Wolff noted that, after the Great Depression, the popular illusion was that public and financial policy and modern economic science would "prevent this kind of thing from coming back to plague our children," as he noted that US President Franklin Delano Roosevelt had once promised.
However, the reason no president since Roosevelt has been able to deliver on that promise is that "the capitalist economic system that we have in this country, and is indeed the system dominant around the world, has gotten built into it an irrational, unstable behavior," he said.
Wolff referred to the 10 years since the 2008 crash as a "lost decade." He noted that income for most Americans has been down for that entire time, destroying people's savings, and pointed out the "very bad prospects" children coming of age have.
"The consequences of this collapse 10 years ago are much in evidence all around us and will not go away anytime soon," he told Sputnik.
"This is an economic system that has just demonstrated the ability to damage the people of the world on a scale that leaves you kind of breathless, and with one overwhelming question: how in the world did we get ourselves into a situation where we have an economic system — capitalism — that imposes these burdens on us, and yet we still live in a country, here in the United States, where it's a taboo to raise the question: ‘Can't we do better than capitalism, and why in the world are we satisfied with a system that works so badly?'"
Wolff noted that "the program of bailing out the banks," instead of the people being foreclosed upon and laid off, "is why we're here." Referencing a New York Times report published Friday, Wolff said that "for many Americans, they're finally, in 2018, back to a median income of the average American family roughly where it was in 2007. That's a lost decade."
The economist noted that, in contrast to the way the 2008 crash was handled, with so-called "trickle-down economics" justifying giving money to the wealthiest Americans and hoping it would benefit the poor, during the Great Depression the government took the opposite approach — "trickle-up economics," he called it — by giving money to the poor who needed it, and that "worked well."
He attributed the difference in responses to "a powerful labor movement, the CIO [Congress of Industrial Organizations], strong socialist and communist parties — they worked together, and suddenly you could not do the bailout from the top in the 1930s that they were able to get away with after 2008."
Wolff noted that, while incomes have stagnated for the last decade, productivity has still increased because of computerization and AI, meaning that the rich have gotten steadily richer, and "the distance between them and everybody else" has gotten more extreme, amplifying the effects of oligarchy already inherent in the political system.
Wolff said the "too big to fail" banks, such as JP Morgan Chase, Citibank and Wells Fargo, are "bigger now than they were then.

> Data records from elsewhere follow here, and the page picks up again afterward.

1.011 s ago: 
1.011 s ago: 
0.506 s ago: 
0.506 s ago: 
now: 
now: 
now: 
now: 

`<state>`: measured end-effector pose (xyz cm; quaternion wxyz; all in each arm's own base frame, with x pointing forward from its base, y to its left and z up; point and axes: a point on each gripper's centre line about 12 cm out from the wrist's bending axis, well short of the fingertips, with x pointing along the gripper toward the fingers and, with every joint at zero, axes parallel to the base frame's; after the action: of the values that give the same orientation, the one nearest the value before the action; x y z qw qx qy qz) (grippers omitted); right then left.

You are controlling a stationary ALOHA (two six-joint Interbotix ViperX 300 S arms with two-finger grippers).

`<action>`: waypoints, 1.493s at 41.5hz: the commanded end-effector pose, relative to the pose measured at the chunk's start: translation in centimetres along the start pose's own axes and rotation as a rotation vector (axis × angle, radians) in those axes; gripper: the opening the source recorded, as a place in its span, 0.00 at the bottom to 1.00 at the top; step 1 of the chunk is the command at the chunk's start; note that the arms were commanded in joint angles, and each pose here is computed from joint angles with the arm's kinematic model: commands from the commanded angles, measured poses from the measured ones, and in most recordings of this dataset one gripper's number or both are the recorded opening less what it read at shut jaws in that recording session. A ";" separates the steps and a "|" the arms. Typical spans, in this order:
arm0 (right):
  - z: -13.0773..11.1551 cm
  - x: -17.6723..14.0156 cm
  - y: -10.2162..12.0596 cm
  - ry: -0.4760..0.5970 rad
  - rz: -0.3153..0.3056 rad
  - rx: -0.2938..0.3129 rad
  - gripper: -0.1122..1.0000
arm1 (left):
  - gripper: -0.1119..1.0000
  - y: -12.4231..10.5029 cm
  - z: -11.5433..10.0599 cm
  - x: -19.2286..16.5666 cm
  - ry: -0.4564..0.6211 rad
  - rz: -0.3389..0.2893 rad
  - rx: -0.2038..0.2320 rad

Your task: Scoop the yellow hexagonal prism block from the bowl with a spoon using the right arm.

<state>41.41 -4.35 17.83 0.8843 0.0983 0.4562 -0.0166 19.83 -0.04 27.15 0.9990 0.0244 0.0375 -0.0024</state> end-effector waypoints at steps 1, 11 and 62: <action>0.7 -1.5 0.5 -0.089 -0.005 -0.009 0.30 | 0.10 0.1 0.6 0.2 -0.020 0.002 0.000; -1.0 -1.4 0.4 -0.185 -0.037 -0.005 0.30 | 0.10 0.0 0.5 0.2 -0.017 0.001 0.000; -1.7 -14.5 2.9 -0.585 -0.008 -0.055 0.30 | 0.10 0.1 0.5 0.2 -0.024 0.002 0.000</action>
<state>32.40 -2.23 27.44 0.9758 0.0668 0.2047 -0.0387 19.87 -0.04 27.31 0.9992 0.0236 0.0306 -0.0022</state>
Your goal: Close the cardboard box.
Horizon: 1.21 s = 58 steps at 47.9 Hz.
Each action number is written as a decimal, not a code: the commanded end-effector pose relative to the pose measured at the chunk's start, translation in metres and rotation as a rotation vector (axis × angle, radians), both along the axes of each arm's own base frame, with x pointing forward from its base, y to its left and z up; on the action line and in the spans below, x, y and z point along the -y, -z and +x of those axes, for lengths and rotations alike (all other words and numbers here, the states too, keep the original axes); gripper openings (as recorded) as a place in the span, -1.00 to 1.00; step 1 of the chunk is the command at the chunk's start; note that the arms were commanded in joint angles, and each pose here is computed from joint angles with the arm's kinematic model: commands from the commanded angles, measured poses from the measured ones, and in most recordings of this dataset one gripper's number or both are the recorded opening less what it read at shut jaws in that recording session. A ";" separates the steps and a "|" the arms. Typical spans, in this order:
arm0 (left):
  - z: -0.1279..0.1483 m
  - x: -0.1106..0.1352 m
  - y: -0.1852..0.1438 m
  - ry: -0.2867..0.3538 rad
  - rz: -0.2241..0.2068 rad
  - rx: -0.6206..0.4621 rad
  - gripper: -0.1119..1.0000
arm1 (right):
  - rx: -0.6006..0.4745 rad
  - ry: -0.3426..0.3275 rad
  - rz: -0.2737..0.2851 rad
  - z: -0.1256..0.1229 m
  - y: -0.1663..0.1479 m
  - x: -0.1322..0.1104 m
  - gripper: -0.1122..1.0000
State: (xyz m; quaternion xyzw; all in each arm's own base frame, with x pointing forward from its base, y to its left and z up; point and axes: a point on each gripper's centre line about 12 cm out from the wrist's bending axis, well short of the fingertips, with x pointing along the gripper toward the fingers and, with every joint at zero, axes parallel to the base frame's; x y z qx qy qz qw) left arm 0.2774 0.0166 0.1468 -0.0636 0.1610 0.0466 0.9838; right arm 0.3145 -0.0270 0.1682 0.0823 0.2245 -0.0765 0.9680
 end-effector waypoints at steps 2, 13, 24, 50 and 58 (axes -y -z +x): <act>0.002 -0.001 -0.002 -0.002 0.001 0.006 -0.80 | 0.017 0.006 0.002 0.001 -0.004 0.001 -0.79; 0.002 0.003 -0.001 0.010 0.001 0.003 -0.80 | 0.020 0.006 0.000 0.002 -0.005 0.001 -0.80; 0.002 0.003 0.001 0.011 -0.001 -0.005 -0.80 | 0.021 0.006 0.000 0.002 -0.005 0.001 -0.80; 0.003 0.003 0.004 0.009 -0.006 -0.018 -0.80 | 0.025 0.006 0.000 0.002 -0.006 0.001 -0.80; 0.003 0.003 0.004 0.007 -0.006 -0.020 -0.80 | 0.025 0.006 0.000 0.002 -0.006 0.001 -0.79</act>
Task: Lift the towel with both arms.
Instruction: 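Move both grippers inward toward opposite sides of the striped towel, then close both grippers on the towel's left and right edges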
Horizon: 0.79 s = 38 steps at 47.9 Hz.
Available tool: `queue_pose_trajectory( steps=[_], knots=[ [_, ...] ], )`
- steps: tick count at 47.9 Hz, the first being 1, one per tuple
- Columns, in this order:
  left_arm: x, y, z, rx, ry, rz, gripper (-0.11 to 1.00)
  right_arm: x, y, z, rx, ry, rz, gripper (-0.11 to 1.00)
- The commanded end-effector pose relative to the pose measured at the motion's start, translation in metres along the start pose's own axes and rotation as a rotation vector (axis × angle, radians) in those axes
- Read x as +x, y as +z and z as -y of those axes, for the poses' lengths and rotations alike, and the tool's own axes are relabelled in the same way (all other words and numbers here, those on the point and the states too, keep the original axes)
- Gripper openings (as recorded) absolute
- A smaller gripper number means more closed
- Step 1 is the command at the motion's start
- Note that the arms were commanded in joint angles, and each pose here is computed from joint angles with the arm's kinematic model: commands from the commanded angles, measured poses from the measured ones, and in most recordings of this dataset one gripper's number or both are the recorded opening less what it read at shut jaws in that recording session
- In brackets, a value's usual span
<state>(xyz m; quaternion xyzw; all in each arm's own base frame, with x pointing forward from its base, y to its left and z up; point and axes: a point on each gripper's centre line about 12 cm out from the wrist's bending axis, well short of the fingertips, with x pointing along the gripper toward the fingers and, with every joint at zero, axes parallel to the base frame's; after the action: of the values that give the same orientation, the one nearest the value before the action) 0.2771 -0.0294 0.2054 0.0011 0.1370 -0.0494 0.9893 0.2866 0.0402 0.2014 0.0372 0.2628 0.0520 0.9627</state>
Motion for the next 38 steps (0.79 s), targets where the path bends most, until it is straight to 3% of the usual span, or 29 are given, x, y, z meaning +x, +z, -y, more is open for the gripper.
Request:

We haven't solved the problem of ‘too big to fail,' we've made it worse."
Wolff noted that JP Morgan Chase has admitted that it expects the next financial crash to be in 2019 or 2020.
"That's the most amazing admission of failure of an economic system. We're still here discussing the collapse 10 years ago and its long lasting legacy," and meanwhile, one of the nation's largest banks has said, "We did such a bad job in figuring out what to do about the last one that we're now getting ready for the next one."